Terminology for search relevance (FAST Search Server 2010 for SharePoint)

 

Applies to: FAST Search Server 2010

Relevance describes how well a given search satisfies a user’s information needs. The following terms are important to search relevance:

Term Definition

Crawled properties

Crawled properties are metadata extracted from content sources when you run a crawler or connector. Metadata can be structured content such as the title or the author from a Word document, or unstructured content based on the content of an item such as a detected language or extracted keywords. Typically, crawled properties include column data for SharePoint list items, document properties for Microsoft Office or other binary file types, and HTML metadata in web pages.

Managed properties

Administrators map crawled properties to managed properties in order to make metadata searchable and provide useful search experiences. For example, an administrator might create a managed property named Client that maps to various crawled properties called Customer, Client, and Cust from different content repositories. Managed properties can then be used across the search solution, such as in defining search scopes and in applying search filters.

Full-text index

Managed properties are mapped to a full-text index. This enables you to search across several properties at the same time. When a search is performed, it searches in a full-text index.

Index schema

The index schema controls which content parts are indexed, searchable, and available for viewing. It also manages the mapping of managed properties into full-text indexes.

Search item

A searchable item in the index. This can be a document, a list, a list item, a database record, or any other kind of content that is indexed and available for search.

Recall

The number of search items found in the index related to a search. High recall means that many search items are returned.

Rank points

Points that are given to search items based on the importance of each item. The more rank points a search item receives, the higher up it appears in the search results list.

Dynamic rank points

Rank points that are added to search items at search time. The number of points that are given is based on a combination of the search words used and several boost values in the rank profile.

Quality rank points

Also known as Static rank points, are points added to a search items before it is indexed.
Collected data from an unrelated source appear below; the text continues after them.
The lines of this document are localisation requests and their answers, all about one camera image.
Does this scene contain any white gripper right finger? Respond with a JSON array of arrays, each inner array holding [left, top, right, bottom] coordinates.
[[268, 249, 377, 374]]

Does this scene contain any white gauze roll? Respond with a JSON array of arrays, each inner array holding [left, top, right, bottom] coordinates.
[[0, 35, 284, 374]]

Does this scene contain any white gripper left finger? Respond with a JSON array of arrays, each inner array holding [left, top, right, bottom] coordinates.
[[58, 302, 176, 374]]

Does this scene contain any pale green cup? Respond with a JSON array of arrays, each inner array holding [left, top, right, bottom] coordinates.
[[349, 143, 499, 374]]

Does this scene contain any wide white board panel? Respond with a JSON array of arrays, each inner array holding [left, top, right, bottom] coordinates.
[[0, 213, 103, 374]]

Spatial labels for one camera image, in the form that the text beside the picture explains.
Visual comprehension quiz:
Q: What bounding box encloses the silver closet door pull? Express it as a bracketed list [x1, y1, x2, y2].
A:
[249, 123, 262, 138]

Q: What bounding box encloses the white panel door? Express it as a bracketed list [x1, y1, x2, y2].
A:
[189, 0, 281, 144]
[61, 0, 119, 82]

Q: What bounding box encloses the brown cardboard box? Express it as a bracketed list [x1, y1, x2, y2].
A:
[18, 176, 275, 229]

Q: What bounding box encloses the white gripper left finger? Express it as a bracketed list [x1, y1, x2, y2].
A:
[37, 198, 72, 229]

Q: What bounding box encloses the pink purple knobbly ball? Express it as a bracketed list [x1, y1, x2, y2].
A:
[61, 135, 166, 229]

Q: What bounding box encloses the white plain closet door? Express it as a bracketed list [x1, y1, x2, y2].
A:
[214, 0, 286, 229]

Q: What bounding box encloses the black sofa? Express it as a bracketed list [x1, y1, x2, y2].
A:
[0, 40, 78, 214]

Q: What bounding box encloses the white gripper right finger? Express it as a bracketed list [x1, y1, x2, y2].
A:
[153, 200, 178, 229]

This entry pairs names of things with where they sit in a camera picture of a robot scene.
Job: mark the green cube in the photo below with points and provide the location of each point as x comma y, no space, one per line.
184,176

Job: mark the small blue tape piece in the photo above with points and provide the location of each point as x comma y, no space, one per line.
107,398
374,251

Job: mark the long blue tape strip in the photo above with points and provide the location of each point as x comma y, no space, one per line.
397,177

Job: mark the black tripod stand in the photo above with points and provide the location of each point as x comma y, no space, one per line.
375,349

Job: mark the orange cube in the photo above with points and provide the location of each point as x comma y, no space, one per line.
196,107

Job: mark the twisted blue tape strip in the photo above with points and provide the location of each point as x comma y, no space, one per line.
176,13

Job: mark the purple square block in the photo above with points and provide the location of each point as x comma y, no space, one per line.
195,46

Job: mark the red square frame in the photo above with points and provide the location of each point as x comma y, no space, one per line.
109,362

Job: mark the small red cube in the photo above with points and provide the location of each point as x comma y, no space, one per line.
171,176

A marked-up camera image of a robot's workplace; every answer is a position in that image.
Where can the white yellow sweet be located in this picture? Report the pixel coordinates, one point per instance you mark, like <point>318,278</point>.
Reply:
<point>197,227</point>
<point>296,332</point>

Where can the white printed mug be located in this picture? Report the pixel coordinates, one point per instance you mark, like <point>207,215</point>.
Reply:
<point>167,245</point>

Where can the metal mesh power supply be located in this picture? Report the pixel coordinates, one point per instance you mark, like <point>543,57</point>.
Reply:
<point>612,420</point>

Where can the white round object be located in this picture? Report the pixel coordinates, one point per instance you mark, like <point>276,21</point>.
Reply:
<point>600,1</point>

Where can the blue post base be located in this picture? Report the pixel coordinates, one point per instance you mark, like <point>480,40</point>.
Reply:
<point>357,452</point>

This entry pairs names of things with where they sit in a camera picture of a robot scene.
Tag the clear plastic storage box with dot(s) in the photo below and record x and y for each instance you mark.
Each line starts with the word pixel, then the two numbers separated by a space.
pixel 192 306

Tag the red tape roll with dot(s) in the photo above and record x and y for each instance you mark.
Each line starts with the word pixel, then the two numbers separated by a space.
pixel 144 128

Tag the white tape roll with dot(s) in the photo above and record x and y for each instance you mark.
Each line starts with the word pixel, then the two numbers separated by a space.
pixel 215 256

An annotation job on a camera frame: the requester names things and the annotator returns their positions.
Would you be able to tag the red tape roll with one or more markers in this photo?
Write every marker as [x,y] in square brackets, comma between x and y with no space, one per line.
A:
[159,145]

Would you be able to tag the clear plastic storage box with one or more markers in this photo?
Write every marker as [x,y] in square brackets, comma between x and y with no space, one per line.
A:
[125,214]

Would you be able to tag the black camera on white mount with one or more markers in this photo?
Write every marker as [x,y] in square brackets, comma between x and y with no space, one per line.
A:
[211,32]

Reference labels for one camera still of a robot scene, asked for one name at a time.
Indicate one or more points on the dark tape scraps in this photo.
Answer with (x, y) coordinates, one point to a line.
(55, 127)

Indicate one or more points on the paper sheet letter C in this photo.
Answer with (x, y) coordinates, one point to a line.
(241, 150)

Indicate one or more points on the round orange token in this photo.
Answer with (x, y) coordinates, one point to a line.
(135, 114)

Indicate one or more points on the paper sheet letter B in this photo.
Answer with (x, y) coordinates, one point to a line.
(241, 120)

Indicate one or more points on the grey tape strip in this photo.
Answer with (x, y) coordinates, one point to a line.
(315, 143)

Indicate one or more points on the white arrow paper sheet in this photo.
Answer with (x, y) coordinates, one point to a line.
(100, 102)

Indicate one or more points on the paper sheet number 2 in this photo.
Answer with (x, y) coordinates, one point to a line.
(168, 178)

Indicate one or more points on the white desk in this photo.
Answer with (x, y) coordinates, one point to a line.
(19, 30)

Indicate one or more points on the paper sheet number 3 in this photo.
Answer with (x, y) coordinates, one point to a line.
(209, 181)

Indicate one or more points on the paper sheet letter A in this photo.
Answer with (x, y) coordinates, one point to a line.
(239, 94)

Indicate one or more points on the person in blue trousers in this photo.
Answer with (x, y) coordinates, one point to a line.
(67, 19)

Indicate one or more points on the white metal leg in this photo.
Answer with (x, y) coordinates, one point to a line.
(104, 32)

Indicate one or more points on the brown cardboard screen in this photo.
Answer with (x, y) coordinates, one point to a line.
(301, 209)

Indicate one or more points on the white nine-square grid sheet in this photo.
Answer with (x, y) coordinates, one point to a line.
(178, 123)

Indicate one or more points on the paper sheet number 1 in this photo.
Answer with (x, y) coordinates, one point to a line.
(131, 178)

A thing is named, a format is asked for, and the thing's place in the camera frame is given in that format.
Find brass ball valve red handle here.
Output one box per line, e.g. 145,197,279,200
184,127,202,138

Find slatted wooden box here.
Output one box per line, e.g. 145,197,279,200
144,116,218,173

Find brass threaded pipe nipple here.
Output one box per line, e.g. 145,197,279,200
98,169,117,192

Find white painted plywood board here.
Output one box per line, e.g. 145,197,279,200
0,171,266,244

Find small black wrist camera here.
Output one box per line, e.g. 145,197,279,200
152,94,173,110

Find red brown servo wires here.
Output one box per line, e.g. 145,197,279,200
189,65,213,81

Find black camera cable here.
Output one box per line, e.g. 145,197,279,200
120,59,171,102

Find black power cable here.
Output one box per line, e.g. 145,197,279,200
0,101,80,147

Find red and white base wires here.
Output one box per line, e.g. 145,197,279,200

The number of points given are based on boost values that are stored in predefined quality rank components.

Keyword rank

Rank points that are added to a search item when a search word matches a specified keyword. Each keyword can include a list of associated synonyms, and recall is improved by also searching for these associated synonyms.

Rank score

The sum of all rank points given to a search item during query processing. A search item with a high rank score will appear in the upper end of the search results list.